▶ _What you have to do_: The answer should be one number only, namely how many lines of the records hold the word "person".
+ + + + + + +
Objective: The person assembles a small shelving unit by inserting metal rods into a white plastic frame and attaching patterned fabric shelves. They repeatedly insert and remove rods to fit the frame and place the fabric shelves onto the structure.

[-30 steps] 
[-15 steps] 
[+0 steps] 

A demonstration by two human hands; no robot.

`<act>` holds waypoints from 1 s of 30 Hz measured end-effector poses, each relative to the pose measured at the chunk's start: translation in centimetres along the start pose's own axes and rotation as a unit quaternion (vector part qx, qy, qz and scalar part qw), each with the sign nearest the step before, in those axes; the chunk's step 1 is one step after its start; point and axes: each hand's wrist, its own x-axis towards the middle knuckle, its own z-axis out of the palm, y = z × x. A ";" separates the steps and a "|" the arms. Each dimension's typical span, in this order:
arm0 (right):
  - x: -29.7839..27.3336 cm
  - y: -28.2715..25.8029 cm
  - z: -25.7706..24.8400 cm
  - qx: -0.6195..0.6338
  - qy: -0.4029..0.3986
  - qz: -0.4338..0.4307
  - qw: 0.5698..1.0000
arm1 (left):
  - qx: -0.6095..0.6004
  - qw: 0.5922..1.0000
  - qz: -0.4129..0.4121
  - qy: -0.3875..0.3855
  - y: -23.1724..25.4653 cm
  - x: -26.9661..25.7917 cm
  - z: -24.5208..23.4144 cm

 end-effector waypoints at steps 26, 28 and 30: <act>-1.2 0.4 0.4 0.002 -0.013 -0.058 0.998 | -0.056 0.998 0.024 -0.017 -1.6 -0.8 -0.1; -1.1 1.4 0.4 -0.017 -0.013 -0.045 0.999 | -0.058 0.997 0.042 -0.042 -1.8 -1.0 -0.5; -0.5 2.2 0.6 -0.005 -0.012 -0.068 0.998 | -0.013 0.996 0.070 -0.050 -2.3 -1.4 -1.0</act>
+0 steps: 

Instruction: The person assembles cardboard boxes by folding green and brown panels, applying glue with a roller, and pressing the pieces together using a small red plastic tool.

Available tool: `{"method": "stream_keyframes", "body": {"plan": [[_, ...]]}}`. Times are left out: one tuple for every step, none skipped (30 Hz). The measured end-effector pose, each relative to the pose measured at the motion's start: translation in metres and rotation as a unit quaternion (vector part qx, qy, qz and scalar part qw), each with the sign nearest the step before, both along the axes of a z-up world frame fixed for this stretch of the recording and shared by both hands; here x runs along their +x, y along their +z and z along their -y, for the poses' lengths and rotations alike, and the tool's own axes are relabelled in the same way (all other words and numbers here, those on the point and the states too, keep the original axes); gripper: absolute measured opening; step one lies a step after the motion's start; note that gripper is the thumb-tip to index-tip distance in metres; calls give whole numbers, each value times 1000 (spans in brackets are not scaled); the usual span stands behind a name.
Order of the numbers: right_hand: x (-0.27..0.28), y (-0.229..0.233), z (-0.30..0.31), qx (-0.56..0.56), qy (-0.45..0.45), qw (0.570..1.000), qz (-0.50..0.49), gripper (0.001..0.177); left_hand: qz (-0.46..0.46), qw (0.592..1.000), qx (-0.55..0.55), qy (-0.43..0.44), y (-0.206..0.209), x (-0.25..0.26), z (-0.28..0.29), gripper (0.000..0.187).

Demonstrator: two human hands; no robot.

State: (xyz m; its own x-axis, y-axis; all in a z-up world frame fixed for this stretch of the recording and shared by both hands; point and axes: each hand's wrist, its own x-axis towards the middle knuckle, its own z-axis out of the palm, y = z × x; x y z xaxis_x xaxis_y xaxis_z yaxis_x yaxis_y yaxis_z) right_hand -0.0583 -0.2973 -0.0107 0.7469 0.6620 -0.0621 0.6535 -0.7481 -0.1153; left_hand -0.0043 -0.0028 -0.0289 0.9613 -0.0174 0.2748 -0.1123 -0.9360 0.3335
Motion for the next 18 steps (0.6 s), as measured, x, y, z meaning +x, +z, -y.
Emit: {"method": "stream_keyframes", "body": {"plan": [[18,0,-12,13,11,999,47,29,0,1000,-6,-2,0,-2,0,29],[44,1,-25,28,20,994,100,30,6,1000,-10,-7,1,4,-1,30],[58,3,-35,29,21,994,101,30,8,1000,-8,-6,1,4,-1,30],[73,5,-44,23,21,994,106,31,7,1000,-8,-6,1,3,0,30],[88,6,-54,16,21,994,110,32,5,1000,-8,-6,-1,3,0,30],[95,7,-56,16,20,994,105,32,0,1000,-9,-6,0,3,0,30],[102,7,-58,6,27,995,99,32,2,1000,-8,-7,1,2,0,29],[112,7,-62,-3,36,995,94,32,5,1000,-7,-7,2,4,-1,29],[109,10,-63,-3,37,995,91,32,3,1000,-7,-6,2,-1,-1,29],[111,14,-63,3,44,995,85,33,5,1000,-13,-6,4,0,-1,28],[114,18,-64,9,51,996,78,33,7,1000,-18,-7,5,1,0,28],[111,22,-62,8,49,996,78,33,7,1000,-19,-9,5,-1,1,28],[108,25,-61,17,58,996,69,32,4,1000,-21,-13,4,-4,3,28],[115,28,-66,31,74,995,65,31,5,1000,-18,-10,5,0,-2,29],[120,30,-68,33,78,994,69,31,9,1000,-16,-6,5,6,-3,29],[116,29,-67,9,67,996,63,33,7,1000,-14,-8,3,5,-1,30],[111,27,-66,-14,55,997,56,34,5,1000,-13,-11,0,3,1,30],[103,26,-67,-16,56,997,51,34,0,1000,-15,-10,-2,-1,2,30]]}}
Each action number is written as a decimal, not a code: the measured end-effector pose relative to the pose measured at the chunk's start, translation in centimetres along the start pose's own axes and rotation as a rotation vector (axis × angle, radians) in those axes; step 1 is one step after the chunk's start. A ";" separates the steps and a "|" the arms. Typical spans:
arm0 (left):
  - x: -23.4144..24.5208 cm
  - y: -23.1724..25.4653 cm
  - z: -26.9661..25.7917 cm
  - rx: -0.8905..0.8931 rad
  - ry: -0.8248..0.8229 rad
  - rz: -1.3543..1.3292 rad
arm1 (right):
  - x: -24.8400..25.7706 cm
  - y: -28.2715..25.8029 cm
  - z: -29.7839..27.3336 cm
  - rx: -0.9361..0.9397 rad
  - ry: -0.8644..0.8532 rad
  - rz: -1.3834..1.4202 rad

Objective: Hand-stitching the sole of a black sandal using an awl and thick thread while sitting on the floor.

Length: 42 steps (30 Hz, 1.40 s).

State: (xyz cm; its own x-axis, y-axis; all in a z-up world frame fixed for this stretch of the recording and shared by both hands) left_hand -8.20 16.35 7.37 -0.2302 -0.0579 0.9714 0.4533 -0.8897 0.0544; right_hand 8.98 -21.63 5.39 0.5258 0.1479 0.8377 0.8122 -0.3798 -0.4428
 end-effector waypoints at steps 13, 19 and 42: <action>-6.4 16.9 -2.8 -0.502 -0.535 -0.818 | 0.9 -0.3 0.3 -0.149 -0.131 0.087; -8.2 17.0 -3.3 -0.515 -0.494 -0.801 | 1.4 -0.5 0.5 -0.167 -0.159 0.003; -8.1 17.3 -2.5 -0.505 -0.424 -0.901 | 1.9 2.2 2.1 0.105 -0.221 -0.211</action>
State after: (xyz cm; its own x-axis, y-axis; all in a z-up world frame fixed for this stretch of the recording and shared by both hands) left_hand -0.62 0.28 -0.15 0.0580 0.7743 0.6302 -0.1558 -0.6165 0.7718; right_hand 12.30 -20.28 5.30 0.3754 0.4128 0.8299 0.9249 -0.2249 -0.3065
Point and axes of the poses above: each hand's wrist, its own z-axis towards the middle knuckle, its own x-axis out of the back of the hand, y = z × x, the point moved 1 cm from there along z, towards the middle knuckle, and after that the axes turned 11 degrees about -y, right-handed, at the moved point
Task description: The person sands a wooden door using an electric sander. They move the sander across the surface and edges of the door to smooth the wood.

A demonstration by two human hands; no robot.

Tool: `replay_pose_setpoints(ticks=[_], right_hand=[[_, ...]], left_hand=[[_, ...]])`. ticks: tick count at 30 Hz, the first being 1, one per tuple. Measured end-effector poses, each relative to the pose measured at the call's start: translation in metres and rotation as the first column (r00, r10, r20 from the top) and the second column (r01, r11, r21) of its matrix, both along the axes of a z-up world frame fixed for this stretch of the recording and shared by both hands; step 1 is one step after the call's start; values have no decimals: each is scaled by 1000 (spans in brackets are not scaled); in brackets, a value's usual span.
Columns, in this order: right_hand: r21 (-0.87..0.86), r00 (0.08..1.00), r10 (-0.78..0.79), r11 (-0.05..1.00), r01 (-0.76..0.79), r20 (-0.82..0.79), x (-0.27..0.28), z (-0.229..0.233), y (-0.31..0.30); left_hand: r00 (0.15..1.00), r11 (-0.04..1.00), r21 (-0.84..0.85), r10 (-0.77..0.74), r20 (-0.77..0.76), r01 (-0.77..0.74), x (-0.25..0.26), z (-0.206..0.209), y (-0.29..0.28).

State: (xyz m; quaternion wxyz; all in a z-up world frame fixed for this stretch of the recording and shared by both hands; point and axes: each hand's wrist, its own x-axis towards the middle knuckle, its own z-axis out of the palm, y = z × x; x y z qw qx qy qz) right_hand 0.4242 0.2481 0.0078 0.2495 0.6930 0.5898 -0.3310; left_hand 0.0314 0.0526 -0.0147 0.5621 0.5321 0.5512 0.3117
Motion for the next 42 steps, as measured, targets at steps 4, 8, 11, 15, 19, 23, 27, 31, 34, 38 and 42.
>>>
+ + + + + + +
▶ _Exercise result_: 3